Updated: Feb 10
Way too often since getting sober and slowly picking up the pieces of my life; I so easily forget the depths of hell I have submerged from and just how much I should be dropping to my knees daily with gratitude for my blessings; daily. “High class” problems, so many reference the things that we feel are unfair when life could truly be so much worse. I’d say most of my problems today are nothing compared to the troubles and worries I experienced in active addiction. The worst part? 95% of those heartaches and agonizing pains, were self inflicted and bled over to tear at the lining of the hearts in all my loved ones chest cavities. Unfortunately this is all impossible to see at the time. Poison is poison in my opinion, choice of which substance has/had you paralyzed to the point of insanity and tumultuous decision making. We not only were destroying ourselves physically; we were murdering our minds, our souls, and our loved ones. As they had to make those hard decisions to sit idly by, walk away, or get straight jacket crazy right along with us. Trying to want it more than we did, which is absolutely, positively impossible.
1.) Defying the odds
2.) Loving someone from afar
3.) Recognizing that love from afar and knowing it was the best thing they could do
6.) God’s grace
7.) Unconditional love
8.) Elise Corinne, mommy is coming to see you Saturday 🥰🥰
9.) Jamie Lynn, what on earth could I have ever done so right to deserve this woman??
10.) My family
I can’t tell you what it takes for each individual to make that decision to change everything; I can only tell you my story.

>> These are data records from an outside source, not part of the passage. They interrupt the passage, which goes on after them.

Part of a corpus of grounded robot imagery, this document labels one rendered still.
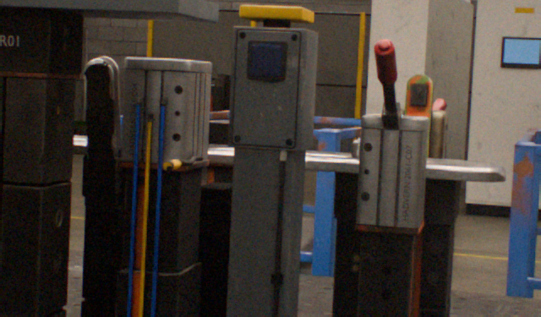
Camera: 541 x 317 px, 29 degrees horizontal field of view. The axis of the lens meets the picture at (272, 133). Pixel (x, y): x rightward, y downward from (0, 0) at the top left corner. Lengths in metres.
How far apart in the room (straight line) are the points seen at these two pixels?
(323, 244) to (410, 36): 6.11
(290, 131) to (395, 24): 8.28
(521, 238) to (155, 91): 2.02
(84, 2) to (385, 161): 0.36
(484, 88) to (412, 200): 8.03
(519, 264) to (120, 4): 2.23
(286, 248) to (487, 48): 8.20
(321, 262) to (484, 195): 6.03
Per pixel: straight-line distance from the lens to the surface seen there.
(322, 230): 3.17
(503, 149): 9.11
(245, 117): 0.95
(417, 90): 1.42
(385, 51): 0.97
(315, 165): 1.22
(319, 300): 1.89
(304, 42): 0.94
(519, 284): 3.05
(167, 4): 0.93
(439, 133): 1.42
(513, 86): 9.09
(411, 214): 1.09
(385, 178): 1.09
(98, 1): 0.96
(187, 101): 1.13
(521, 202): 3.02
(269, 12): 0.95
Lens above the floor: 1.09
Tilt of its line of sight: 3 degrees down
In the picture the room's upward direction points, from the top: 3 degrees clockwise

I can’t tell you why addiction claimed so many lives, and will only continue to. I can tell you, 10%. 10% will completely make it out of that self hating hell and vicious cycle indefinitely, with hopes of sharing their story that I pray to God. Inspires others to change. I know that life can always be worse, and I need to take more time to count my blessings. And I also know this; if no one has told you they love you today. I love you.